When it parses "abc" the result is normal,
but when it parses "ac" the NonTerminal b just disapper in the parse tree like this:
>>> print(parse_tree)
a | c
The result is the same when using b = "b"? instead.
Since b is actually matched, shouldn't it be in the parse tree (like a or c) with node.value == ''?
That was an early design decision, to remove elements that consume no input from the tree. IIRC the motivation was to make parse tree minimal and thus lower memory consumption but albeit it lead to the difficulties in processing parse trees as now you can't rely on the constant number of child nodes.

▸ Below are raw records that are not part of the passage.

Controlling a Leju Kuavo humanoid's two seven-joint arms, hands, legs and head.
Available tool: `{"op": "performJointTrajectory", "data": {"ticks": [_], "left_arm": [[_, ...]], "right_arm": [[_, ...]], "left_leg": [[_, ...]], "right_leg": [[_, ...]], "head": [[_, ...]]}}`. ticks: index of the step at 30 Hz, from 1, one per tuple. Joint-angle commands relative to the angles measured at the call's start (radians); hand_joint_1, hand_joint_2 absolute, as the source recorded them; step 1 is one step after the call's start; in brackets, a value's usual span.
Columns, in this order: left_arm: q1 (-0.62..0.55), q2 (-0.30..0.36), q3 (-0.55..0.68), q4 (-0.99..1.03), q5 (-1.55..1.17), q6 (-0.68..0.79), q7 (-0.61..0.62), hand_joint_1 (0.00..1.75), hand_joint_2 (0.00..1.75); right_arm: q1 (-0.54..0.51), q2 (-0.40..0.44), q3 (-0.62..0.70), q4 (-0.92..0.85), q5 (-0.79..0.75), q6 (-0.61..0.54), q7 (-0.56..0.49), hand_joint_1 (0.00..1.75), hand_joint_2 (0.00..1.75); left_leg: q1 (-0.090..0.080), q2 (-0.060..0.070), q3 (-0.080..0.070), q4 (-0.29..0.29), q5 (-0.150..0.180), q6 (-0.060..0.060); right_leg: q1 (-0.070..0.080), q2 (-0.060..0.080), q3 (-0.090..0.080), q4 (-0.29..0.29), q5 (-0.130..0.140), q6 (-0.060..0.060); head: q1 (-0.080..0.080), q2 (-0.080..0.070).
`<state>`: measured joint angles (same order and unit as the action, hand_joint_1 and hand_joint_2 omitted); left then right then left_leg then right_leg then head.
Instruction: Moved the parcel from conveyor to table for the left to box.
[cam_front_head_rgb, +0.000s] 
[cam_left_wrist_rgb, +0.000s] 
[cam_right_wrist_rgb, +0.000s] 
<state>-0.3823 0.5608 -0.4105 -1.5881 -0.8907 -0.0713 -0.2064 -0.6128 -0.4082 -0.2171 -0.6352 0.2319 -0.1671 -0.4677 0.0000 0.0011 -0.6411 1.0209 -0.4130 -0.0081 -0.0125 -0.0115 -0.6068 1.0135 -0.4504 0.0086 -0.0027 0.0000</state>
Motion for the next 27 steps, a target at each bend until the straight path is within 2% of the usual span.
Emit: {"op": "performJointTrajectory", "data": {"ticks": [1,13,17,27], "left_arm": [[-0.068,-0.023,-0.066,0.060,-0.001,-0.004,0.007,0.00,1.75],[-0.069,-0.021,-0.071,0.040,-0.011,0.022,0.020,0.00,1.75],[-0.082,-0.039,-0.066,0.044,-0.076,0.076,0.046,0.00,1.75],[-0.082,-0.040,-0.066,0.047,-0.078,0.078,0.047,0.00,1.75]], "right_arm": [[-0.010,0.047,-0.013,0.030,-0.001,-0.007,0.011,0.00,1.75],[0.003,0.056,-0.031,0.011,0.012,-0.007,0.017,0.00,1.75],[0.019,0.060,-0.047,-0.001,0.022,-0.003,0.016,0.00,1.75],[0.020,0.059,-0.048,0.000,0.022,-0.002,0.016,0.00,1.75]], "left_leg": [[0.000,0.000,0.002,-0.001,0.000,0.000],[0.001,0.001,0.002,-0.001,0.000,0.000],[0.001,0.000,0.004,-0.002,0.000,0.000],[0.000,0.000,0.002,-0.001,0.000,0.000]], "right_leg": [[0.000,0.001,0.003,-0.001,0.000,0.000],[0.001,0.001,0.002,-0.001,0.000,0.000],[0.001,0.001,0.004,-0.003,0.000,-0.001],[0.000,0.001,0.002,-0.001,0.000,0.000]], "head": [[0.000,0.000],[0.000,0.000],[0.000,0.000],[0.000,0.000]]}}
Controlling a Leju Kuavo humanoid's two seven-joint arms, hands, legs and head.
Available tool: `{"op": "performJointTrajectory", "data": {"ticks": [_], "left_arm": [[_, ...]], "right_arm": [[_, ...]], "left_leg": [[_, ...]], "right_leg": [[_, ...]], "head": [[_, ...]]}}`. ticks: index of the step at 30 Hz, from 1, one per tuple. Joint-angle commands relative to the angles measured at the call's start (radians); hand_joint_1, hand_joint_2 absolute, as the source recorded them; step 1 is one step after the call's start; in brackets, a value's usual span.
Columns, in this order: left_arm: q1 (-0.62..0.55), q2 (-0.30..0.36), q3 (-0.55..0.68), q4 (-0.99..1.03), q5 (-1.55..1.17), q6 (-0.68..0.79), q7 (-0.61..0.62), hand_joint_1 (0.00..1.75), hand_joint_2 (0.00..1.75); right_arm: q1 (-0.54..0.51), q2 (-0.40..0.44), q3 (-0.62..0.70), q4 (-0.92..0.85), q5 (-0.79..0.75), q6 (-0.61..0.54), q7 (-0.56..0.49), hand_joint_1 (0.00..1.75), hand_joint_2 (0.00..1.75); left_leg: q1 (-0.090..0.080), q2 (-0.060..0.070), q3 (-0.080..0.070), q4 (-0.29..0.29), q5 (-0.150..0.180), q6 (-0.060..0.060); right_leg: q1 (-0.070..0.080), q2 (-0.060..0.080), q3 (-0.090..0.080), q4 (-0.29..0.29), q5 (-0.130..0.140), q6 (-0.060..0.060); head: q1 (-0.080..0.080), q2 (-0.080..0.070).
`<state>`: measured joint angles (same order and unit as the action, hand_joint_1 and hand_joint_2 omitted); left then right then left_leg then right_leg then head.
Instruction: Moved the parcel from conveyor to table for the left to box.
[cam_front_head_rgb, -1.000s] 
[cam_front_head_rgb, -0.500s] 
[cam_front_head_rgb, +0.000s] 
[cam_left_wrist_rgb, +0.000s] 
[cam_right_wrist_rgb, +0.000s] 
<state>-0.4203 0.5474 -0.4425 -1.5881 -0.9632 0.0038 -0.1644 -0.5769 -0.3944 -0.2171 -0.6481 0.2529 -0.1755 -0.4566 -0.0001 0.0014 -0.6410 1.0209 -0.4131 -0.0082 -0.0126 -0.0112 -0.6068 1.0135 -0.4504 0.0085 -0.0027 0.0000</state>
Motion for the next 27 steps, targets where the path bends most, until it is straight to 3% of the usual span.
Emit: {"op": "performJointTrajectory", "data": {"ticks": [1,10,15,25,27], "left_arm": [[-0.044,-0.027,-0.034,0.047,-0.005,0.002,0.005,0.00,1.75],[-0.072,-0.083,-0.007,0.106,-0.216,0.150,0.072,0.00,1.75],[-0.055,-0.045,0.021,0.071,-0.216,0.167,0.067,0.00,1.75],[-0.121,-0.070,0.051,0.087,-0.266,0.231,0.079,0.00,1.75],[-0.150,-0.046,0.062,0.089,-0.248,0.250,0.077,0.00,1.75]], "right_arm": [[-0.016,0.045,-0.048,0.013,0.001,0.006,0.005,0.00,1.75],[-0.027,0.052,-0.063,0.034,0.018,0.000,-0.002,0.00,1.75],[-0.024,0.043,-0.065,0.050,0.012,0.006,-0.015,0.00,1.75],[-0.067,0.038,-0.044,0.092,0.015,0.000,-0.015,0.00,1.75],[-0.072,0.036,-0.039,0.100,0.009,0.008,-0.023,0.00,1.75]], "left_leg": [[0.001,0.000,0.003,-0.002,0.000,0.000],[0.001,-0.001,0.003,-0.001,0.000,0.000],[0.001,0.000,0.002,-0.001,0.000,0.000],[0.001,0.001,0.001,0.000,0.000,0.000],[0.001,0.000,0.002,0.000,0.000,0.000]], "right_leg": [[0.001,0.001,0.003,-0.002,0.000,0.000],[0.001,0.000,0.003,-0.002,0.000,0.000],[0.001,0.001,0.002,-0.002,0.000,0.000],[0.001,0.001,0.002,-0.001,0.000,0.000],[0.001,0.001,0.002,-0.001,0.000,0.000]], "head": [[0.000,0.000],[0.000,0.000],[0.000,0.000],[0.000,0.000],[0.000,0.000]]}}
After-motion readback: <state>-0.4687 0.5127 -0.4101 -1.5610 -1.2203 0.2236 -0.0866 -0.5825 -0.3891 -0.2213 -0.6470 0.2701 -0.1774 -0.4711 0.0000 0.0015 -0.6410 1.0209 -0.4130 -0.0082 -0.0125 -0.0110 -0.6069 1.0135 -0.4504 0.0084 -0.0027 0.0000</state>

I don't think this behavior will change any time soon as all users of Arpeggio depend on it (e.g. textX) so it would be a very disruptive change.
There is a way to access nodes in non-terminal by name which might be a good general solution that wouldn't require change in the current behavior. I haven't checked if that is working at the moment for non-existing nodes but I guess that returning None for optional matches on access by name would be the way to go.
@igordejanovic Hi! I try the method you provided.
The empty NonTerminals still don't appear when accessed by rule name.
That causes problem with grammar like this:
a = b c "/" b c
b = r'b?'
c = r'c?'
>>> parse_tree = parser.parse("c / b")
>>> print(parse_tree)
c | / | b
>>> print(parse_tree.b)
b
>>> print(parse_tree.c)
c
Now I have to check the content for every combination of parse_tree to find out which b is presented.
Would it be possible to have an option to retain all the childrens?
Would it be possible to have an option to retain all the childrens?
Probably it would. I'm trying to figure out a general solution.
For example, you would have the same problem if you use optional rule instead of ? in regular expressions:
a = b? c "/" b c?
b = r'b'
c = r'c'
And there is also ZeroOrMore rule (*) which can match zero times:
a = b* c "/" b c*
b = r'b'
c = r'c'
All the grammars above match your input and return the same tree.
Let's leave this open as a feature request. It seems that this needs more analysis.